Carrie Gracie knows this because she tried. The award-winning journalist challenged unequal pay at the BBC. After a yearlong battle and a high-profile public protest, she won her case. But by that stage she’d learned that she and her colleagues were far from alone: women everywhere told her they yearned for a level playing field at work. In Equal, she turns her reporter’s eye onto what went wrong in her own workplace. And through interviews and case studies, she maps the social and economic forces driving inequality in so many others. Equal offers women advice on how to stand up for the value of their work. But it also enlists men. Pay is about power after all, and men often have what it takes to make change for this and future generations.
About Carrie Gracie
Carrie Gracie grew up in north east Scotland and set up a restaurant before completing a degree in Philosophy, Politics and Economics at Oxford. In a BBC career spanning more than three decades, she has served as China correspondent and Beijing bureau chief as well as a presenter on the BBC News Channel and host of the weekly BBC World Service programme The Interview.
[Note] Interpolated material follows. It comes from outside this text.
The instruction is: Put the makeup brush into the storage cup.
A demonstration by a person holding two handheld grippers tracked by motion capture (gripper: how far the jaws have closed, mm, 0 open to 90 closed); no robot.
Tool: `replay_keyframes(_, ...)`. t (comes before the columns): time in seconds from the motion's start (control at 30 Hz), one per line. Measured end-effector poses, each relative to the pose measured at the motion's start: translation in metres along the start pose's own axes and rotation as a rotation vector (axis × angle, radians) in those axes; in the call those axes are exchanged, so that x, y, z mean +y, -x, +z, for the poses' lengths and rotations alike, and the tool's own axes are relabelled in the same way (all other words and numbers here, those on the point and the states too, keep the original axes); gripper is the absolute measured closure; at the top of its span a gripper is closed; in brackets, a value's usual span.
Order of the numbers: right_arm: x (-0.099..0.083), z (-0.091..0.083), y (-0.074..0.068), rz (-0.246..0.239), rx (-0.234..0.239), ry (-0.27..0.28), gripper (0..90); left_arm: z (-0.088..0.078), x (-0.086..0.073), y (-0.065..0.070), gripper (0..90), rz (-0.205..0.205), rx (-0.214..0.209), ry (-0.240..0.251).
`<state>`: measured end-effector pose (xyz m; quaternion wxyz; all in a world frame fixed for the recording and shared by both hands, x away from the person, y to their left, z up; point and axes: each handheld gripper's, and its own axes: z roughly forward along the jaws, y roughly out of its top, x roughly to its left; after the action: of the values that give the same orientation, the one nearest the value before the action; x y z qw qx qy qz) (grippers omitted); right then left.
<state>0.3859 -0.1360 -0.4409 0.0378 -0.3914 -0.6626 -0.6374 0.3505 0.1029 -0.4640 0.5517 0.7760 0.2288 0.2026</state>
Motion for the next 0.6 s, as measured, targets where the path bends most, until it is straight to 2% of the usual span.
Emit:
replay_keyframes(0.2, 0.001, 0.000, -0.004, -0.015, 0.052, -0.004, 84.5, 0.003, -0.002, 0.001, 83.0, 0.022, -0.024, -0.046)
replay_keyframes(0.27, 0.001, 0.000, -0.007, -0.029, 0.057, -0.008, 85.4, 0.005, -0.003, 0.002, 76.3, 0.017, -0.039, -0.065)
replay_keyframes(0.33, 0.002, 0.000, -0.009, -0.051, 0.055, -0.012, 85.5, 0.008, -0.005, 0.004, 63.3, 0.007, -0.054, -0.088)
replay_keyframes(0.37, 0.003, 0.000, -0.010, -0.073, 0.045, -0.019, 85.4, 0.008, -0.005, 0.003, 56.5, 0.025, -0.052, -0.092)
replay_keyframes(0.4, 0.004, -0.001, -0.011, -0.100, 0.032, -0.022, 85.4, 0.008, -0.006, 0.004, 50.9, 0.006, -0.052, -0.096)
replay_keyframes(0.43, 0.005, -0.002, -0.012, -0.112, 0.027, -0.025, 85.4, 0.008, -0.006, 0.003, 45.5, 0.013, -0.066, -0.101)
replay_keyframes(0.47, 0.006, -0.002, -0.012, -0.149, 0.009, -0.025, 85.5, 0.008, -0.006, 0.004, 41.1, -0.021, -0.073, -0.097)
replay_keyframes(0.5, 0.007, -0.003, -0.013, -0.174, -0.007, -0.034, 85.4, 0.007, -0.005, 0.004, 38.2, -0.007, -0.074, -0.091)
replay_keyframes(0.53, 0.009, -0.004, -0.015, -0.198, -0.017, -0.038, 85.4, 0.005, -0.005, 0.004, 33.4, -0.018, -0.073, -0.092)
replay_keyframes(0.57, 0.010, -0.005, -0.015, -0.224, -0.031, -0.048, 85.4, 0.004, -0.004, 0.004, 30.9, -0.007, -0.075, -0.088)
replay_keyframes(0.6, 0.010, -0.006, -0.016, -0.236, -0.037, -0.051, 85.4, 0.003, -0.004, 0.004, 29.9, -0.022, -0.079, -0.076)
She has made many documentaries for TV and radio, winning prizes including a Peabody and an Emmy, and commentating at the 2008 Beijing Olympics. In January 2018, Gracie left her post as BBC China editor in protest at unequal pay. In June 2018 she won an apology and pay parity from the BBC. She donated all her back pay to the gender equality charity, the Fawcett Society, to help low paid women facing pay discrimination. She continues to serve as a BBC News presenter and, as a member of the ‘BBC Women’ group.